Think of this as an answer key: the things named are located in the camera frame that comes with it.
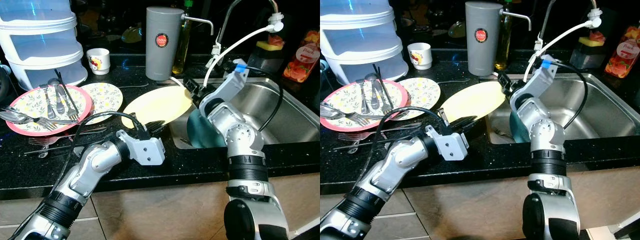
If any pale yellow plate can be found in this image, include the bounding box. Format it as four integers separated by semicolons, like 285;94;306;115
440;81;507;124
122;86;194;130

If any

**Instructions for the task**
Copy out all of the entries exactly as they stand, with no pictures in your copy.

**Expected answer**
Think of this as an answer key: the things named are located in the camera frame that comes with it.
If any pale yellow plate can be found in this image, include the bounding box. Format it as four integers separated by semicolons, like 285;94;306;115
440;81;507;124
122;86;194;130

If any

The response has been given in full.